WHAT NEEDS TO BE DONE: Using the records below, report how many lines hold "instance", with no extra text.

Collected data:
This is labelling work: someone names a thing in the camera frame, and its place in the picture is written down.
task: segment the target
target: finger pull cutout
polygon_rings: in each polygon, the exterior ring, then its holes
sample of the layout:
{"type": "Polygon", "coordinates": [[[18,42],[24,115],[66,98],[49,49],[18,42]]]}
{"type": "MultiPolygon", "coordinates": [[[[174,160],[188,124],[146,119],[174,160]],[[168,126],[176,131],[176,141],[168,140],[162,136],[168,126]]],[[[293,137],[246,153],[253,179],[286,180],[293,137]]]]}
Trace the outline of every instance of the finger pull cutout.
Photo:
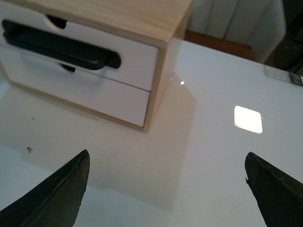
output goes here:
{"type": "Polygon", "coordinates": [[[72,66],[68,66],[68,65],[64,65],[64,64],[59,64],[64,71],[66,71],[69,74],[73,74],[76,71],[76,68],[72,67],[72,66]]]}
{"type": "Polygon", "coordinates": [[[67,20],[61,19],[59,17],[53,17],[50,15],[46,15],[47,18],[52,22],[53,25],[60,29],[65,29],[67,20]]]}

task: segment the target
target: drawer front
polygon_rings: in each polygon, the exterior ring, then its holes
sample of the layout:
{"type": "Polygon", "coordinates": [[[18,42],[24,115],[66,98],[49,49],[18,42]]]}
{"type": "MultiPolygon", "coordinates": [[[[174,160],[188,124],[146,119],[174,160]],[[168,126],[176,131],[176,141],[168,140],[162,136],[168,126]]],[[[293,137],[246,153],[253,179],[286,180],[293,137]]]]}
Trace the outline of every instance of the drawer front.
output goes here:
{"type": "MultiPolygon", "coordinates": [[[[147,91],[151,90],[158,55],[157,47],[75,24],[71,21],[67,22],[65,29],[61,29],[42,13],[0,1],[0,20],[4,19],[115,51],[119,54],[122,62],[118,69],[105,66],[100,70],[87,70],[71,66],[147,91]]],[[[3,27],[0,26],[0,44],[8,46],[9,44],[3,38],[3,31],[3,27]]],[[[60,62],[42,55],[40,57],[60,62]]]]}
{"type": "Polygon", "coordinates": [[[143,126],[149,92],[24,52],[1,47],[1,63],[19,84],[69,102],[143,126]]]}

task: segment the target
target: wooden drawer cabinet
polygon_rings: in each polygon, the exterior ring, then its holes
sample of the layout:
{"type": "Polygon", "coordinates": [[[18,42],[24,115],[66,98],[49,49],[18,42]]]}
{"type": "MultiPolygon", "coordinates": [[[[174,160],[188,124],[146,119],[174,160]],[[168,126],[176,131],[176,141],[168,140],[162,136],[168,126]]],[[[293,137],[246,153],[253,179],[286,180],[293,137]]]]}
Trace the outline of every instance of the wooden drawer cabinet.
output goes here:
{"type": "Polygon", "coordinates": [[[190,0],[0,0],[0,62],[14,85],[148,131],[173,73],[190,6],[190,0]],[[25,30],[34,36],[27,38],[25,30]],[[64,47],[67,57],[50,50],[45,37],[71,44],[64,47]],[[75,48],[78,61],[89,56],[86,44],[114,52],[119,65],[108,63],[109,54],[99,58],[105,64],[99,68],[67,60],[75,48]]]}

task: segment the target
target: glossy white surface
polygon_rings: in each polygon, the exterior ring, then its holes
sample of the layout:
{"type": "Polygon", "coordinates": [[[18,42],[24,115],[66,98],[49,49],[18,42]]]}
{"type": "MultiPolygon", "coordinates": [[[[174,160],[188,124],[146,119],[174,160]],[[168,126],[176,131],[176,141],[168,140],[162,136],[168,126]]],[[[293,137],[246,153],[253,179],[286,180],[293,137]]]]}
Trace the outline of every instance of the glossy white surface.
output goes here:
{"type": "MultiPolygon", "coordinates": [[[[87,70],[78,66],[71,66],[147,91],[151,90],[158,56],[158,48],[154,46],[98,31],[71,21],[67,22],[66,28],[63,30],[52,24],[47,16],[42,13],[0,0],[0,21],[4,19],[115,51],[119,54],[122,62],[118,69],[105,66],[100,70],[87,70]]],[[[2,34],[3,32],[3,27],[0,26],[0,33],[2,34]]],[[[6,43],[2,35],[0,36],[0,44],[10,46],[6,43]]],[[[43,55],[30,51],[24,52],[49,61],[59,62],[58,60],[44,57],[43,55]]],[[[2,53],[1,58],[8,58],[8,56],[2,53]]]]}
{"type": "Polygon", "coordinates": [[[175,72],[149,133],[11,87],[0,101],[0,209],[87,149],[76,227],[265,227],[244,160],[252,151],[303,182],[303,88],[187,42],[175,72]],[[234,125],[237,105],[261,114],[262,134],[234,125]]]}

ANSWER BOX: 4